I create a dictionary (jsonl) where I put the transcription as a string alongside the requested key words 'audio', 'text' etc as shown below (the hash numbers are practically random). I then add this dictionary to the databse as shown here: https://prodi.gy/docs/api-database.
At the end I call prodigy audio.transcribe with a new dataset name and dataset:dataset that I added to the database earlier and --fetch-media to fetch the audio file specified in the jsonl dictionary.
with open("asr_transcription.txt", encoding="utf-8") as asr_read:
text = ""
for line in asr_read.readlines():
if line[0].isalpha():
text += line.strip()+"\n"
jsonl = {'audio': filename, 'text': '', 'meta': {'file': filename}, 'path': filename, '_input_hash': -758377432, '_task_hash': -1593748291, '_session_id': None, '_view_id': 'blocks', 'audio_spans': [],"transcript": text, "answer": "accept"}
# save asr transcription to prodigy database
db = connect()
# hash the examples to make sure they all have a unique task hash and input hash – this is used by Prodigy to distinguish between annotations on the same input data
jsonl_annotations = [set_hashes(jsonl)]
# create new dataset
db.add_dataset(dataset)
# add examples to the (existing!) dataset
db.add_examples(jsonl_annotations, datasets=[dataset])
#open prodigy to review automatic transcriptionion (--fetch-media loads in audio as well)
prodigy.serve("audio.transcribe {} dataset:{} --fetch-media".format(reviewed_dataset, dataset))
Thanks for sharing! One quick comment on that in case others come across this thread later: it's not really necessary to add the data to a dataset – instead, you can also load it directly from a .jsonl file and set --loader jsonl.
Still shows No tasks available after the first example.
17:55:11: FEED: Finding next batch of questions in stream
⚠ Warning: filtered 75% of entries because they were duplicates. Only 1 items
were shown out of 4. You may want to deduplicate your dataset ahead of time to
get a better understanding of your dataset size.
17:55:11: RESPONSE: /get_session_questions (1 examples)
INFO: ::1:55235 - "POST /get_session_questions HTTP/1.1" 200 OK
17:55:13: POST: /get_session_questions
17:55:13: FEED: Finding next batch of questions in stream
17:55:13: FEED: skipped: 21806991
17:55:13: RESPONSE: /get_session_questions (0 examples)
INFO: ::1:55235 - "POST /get_session_questions HTTP/1.1" 200 OK
It looks like the main problem here is that all examples except for one are filtered out because they're considered duplicates, mosty likely because they ended up with the same hashes.
One potential problem is here:
The keys should be iterables of strings, but ("audio") ends up being "audio". So you'd either want this to be ("audio",) or ["audio"].

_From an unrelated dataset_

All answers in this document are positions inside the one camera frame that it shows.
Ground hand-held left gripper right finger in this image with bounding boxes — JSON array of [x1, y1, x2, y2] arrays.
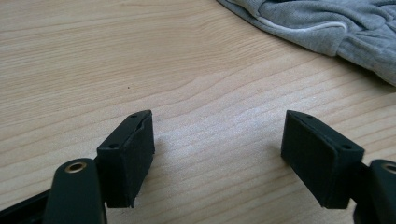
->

Thanks for the prompt answer but even with ("audio",) or ["audio"] I am having the same issue. I don't think the set_hashes() mapping to the same hash is the issue since after calling the function, I log both task and input hashes and they all seem to be different:
DEBUG:root:Inputing example TASK hashes:
DEBUG:root:[-1464920486, 1203448608, -244439580, 1932216617]
DEBUG:root:Inputing example INPUT hashes:
DEBUG:root:[158202857, 1296278939, 318945175, 549324070]
What might be another reason for this? Should I also delete the "Session" datasets before rerunning the script (I run prodigy drop input_dataset and corrected_dataset after each run of the script)?
One thing I noticed was the script is rehashing the stream:
maybe this is causing the hashes to be the same because I have no control over the parameters of this hashing?
EDIT: For each example in the stream, the text field was ''. When I passed it the audio path to as text field, there were no duplicates and all 4 examples show up in UI. This supports the hypothesis that Prodigy is re-hashing the examples input to the dataset by their text fields. Is there any way to circumvent this?
Ah, thanks for the analysis, it looks like the recipe is indeed rehashing the stream I can't think of a good reason why this is done in this particular recipe, so we should remove that. The eaiest workaround is to just remove the rehash=True in recipes/audio.py (you can run prodigy stats to find the location of your Prodigy installation).